As described above, according to the semiconductor sensor of the present invention, the durability is improved and the characteristics can be arbitrarily changed.

[Brief description of drawings]

FIG. 1 is a sectional view showing an embodiment of a semiconductor sensor of the present invention.

FIG. 2 is a block diagram for explaining the operation of one embodiment of the semiconductor sensor of the present invention.

FIG. 3 is a sectional view showing another embodiment of the semiconductor sensor of the present invention.

FIG. 4 is a block diagram for explaining the operation of another embodiment of the semiconductor sensor of the present invention.

FIG. 5 is a diagram showing sensor output and vibration frequency according to another embodiment of the semiconductor sensor of the present invention.

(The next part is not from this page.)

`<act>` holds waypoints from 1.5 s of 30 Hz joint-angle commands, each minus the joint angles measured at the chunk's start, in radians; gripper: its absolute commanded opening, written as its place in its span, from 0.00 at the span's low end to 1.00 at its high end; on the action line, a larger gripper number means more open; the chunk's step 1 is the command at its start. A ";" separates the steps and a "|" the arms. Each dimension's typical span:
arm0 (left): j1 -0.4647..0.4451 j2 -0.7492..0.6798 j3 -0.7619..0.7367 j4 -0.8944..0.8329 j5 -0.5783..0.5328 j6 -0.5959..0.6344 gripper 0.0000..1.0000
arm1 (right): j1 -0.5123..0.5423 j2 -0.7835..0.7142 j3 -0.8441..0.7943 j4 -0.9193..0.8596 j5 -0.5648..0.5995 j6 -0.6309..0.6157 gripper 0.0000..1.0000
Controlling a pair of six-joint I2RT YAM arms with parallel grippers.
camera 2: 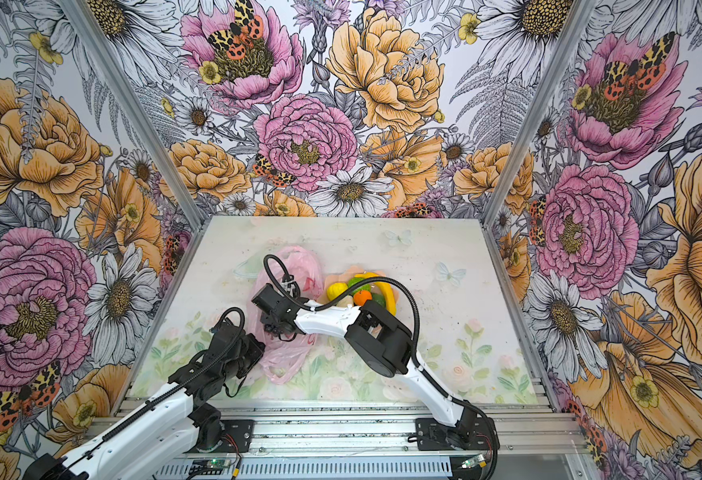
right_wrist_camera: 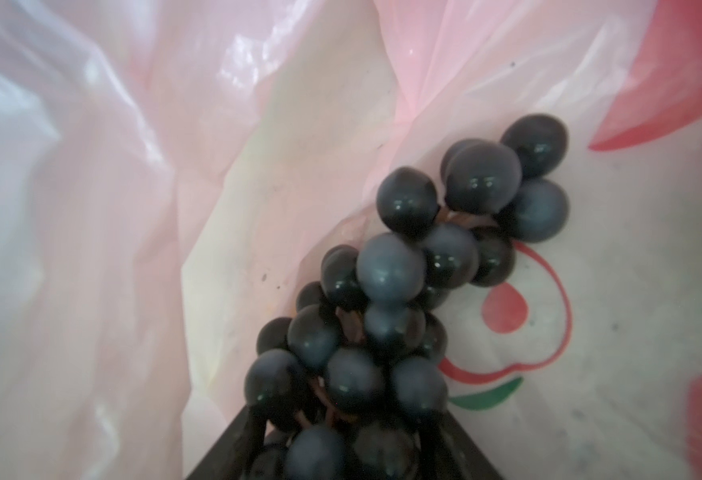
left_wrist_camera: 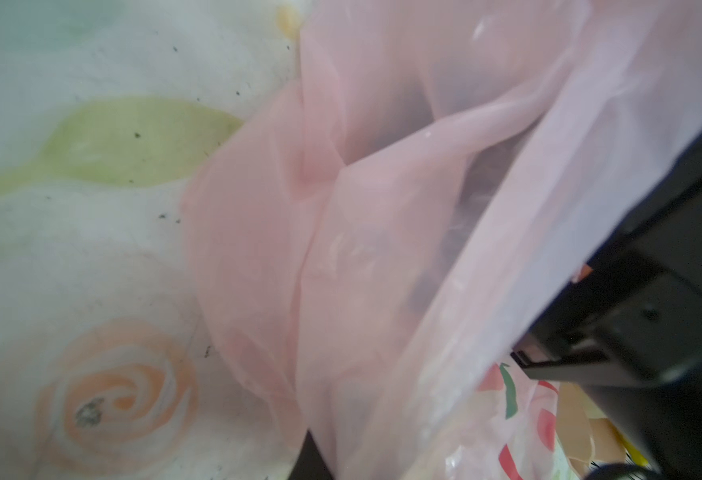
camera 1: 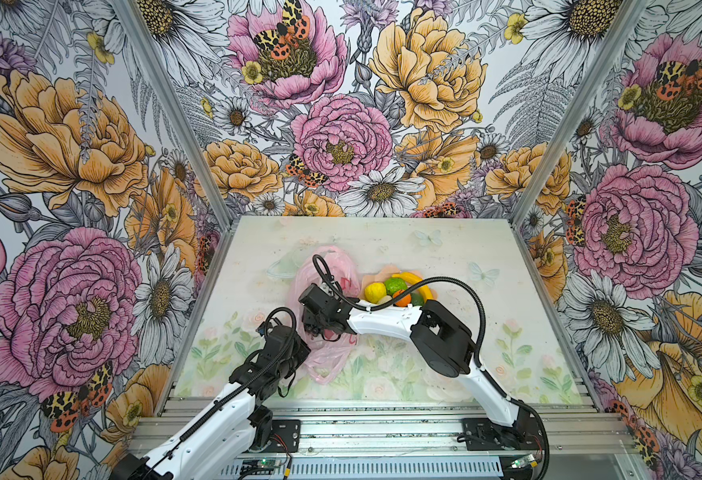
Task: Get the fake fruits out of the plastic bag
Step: 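Close the right gripper on the dark grape bunch and lift it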
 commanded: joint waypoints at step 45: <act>0.236 0.150 0.081 0.061 0.037 0.234 0.00 | -0.001 -0.308 -0.185 0.103 0.025 -0.202 0.27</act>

FIG. 6 is a partial plan view showing a beam portion of a conventional semiconductor sensor.

[Explanation of symbols]

 1 Silicon Substrate 2 Inertial Mass Body 4 Beam 6 Piezoresistive 8 Upper Cover 10 Lower Cover 12 Electric Fluid (Variable Viscosity Fluid) 14, 20, 22, 24 Control Electrode 16 Acceleration Comparison Circuit 18 Voltage Control Circuit 26 Voltage Control Switch Control Circuit 28 Arithmetic circuit

 ─────────────────────────────────────────────────── ─── Continuation of the front page (72) Inventor Mitsuhiro Yoshimoto 3-1, Shinchi, Fuchu-cho, Aki-gun, Hiroshima Mazda Motor Corporation

Claims (5)

[Claims] 1. A semiconductor sensor having a movable structure arranged on a substrate, wherein a viscosity control means is provided around the movable structure to fill a medium whose viscosity can be changed and to increase the viscosity of the medium. Characteristic semiconductor sensor. 2. The semiconductor sensor according to claim 1, wherein the medium is an electromagnetic fluid, an electrofluid, or a liquid crystal. 3. The movable structure has a structure in which a substrate is supported by a beam, and a plurality of control electrodes are arranged in parallel in a longitudinal direction of the beam, and the energization of the plurality of control electrodes is switched. 2. The semiconductor sensor according to claim 1, wherein the substantial resonance frequency of the beam is changed by. 4. The semiconductor sensor according to claim 1, wherein the viscosity of the medium is increased by the viscosity control means when the displacement of the movable structure is a predetermined value or more. 5. The semiconductor sensor according to claim 1, wherein the substrate is a silicon substrate, and the movable structure is integrally formed on the silicon substrate.